Cependant en regard des inconvénients du système de la propriété privée du sol comparé à celui de la propriété collective, on pourrait mettre les avantages dérivant de la supérieure aptitude des propriétaires privés à la haute surveillance et la haute direction de la gestion des terres qu’ils afferment. Mais si la supériorité du propriétaire, cultivateur ou entrepreneur de cultures sur l’État propriétaire peut être admise, on ne saurait, par contre, accorder aucune aptitude spéciale au possesseur d’un bien dont l’exploitation est entièrement confiée à des tenanciers (Stuart Mill, Roscher, Wagner, etc.).

Ensuite, il faut dire que beaucoup de terrains sont aujourd’hui achetés et gardés par la haute finance, non pas tant comme des sources de revenus que comme des objets de spéculation ou des placements sûrs pour des capitaux surabondants.

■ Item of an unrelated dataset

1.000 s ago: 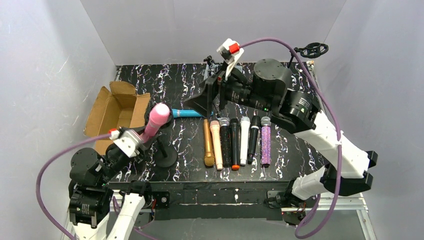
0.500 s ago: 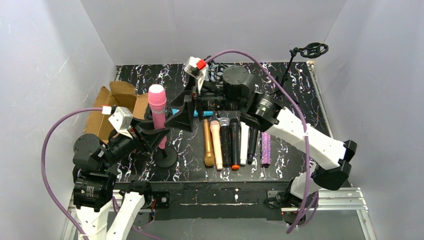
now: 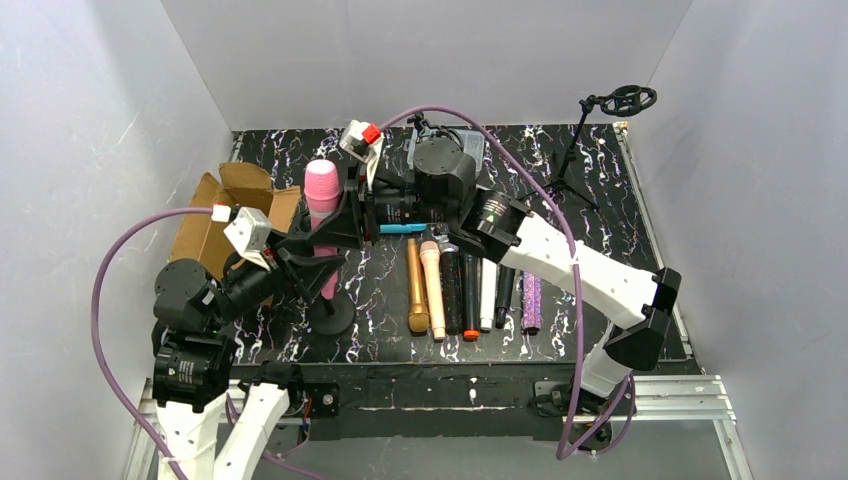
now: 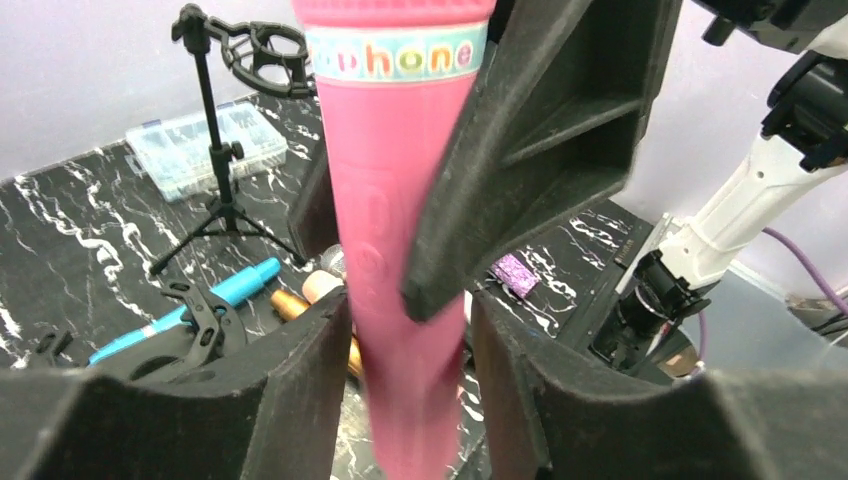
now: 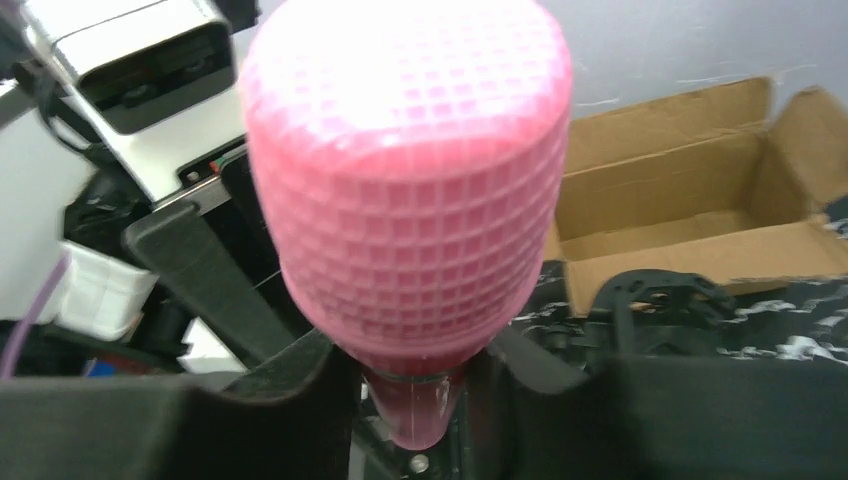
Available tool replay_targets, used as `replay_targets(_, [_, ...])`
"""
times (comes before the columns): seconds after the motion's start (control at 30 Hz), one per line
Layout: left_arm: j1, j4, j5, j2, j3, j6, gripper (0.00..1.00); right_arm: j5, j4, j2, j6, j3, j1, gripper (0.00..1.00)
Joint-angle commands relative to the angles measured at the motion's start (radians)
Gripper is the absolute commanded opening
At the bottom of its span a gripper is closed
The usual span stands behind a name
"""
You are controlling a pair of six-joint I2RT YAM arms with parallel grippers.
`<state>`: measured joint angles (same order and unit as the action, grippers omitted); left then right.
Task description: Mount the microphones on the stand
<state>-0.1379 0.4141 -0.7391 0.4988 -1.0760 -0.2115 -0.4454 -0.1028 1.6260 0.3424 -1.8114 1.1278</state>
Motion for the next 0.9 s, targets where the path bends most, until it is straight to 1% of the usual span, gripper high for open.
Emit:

En ce cas, c’est surtout au titre de propriété que l’on tient et non à l’amélioration et à l’accroissement de productivité des domaines acquis[11].

La propriété privée du sol agricole ne présente donc aucun avantage qui contrebalance ceux de la propriété collective avec ses systèmes de location directe par l’État, capable d’atteindre, dans une agriculture à fermages, à une exploitation suprêmement intensive et réparatrice, à un maximum de productivité générale.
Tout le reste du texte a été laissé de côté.